Histórias de sucesso
Com meia dúzia de anos permanentemente a “rasgar”, o Ensino Magazine constitui já um indicador de referência na pequena história editorial deste país banhado pela iliteracia das conveniências.
É assim mesmo, e por isso repisamos: raras são hoje as publicações, destinadas a grandes públicos, que se dedicam a temas de educação, cultura e investigação científica. Poucas as que sobreviveram, à nacional indiferença por tudo o que não seja novela ou escândalo político-sexual. E, estamos em crer, nenhuma terá alcançado o mérito de, partindo de uma região do interior profundo, progressivamente acolher o reconhecimento e a aceitação numa parte significativamente interessante do território nacional.
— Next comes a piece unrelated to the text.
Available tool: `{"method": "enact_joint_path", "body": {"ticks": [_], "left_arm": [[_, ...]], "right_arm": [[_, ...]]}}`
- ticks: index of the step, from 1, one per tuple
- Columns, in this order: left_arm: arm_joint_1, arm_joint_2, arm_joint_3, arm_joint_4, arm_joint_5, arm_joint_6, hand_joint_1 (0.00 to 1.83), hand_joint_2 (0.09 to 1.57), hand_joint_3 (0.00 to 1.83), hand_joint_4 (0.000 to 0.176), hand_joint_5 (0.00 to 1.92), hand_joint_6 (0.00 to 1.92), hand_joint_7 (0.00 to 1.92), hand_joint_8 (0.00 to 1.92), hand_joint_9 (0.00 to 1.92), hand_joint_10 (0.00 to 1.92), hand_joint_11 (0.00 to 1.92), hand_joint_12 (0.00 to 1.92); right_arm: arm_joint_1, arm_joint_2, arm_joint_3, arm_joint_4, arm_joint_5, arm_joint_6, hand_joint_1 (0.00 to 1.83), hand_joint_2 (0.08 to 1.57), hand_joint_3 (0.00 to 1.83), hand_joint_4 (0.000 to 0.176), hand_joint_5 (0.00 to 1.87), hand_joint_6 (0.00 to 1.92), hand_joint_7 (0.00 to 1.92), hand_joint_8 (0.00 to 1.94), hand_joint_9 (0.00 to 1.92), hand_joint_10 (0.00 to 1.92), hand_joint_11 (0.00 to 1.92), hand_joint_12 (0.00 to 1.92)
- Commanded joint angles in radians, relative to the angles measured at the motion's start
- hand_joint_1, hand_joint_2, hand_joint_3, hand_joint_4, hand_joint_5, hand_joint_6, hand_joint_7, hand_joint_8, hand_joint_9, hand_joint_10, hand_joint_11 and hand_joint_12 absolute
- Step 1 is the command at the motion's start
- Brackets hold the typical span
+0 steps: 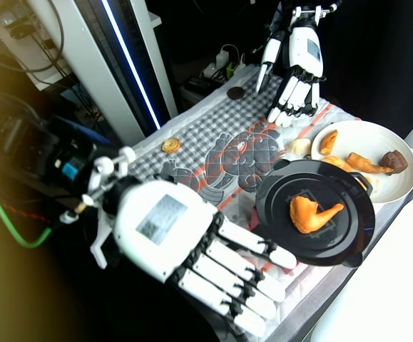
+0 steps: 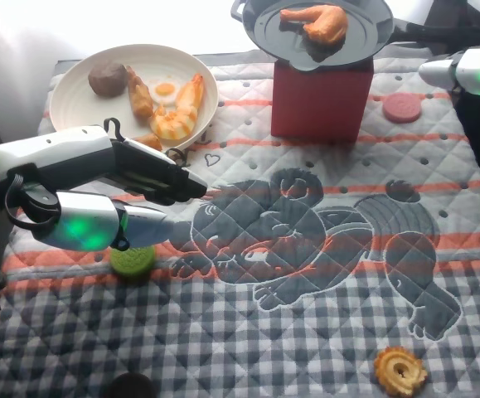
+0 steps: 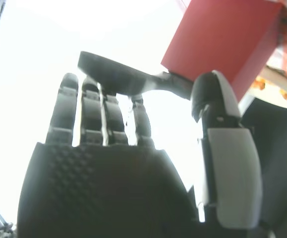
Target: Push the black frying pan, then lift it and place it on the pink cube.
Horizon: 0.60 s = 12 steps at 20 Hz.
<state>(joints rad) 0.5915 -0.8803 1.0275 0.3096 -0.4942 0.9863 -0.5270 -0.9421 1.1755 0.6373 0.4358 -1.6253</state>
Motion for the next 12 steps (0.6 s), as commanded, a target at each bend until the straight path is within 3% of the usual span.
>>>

Como temos vindo a divulgar, o jornal atingiu a confortável tiragem de cerca de dezasseis mil exemplares. Alargou, no presente ano, a sua cobertura ao distrito de Leiria, que assim se veio juntar à rede de distribuição dos distritos de Castelo Branco, Portalegre, Guarda, Viseu, Évora e Beja. Melhorou a qualidade e diversidade dos seus colaboradores, ganhou audiência nos meios académicos de Espanha, popularizou a publicação online das suas edições, patrocina, divulga e apoia, anualmente, dezenas de eventos culturais.
Nunca esta voz se cansará de o dizer: tal só foi possível devido ao inesgotável profissionalismo, criatividade e dedicação da dinâmica equipa da RVJ, a que se juntou, em boa hora, a experiência do saber e do fazer do semanário Reconquista.
Este empreendimento editorial é ainda mais relevante porque tem merecido acolhimento e simpatia dos leitores em momentos de desânimo, indefinição e crise do sistema de ensino, mesmo quando o filme educativo balançava entre a comédia familiar e o mais burguês dos melodramas.
E, filme por filme, permitam-nos que desviemos por um instante a vossa atenção do quadro do desencanto para uma cenografia mais reconfortante, como a que nos é proposta por Cristina Barroco, na obra “O Zé Analfabeto no Cinema”, numa oportuna edição da Educa.
Pese embora o pendor científico desta publicação, a escrita é cativante e o tema não deixará de suscitar a curiosidade dos leitores, mesmo que supostamente leigos nestas coisas da investigação e da produção do conhecimento.
O propósito da autora foi o de desvendar dois mundos que se cruzaram nos idos anos cinquenta do século passado em Portugal: o analfabetismo e o cinema educativo. Em 1952, por decreto-lei, nascia o Plano de Educação Popular que englobava a Campanha Nacional de Educação de Adultos. Esta seria encarada como um projecto de combate a uma das mais altas taxas de analfabetismo da Europa, e o cinema emergia como um dos seus instrumentos de propaganda e, simultaneamente, como um recurso para a educação popular.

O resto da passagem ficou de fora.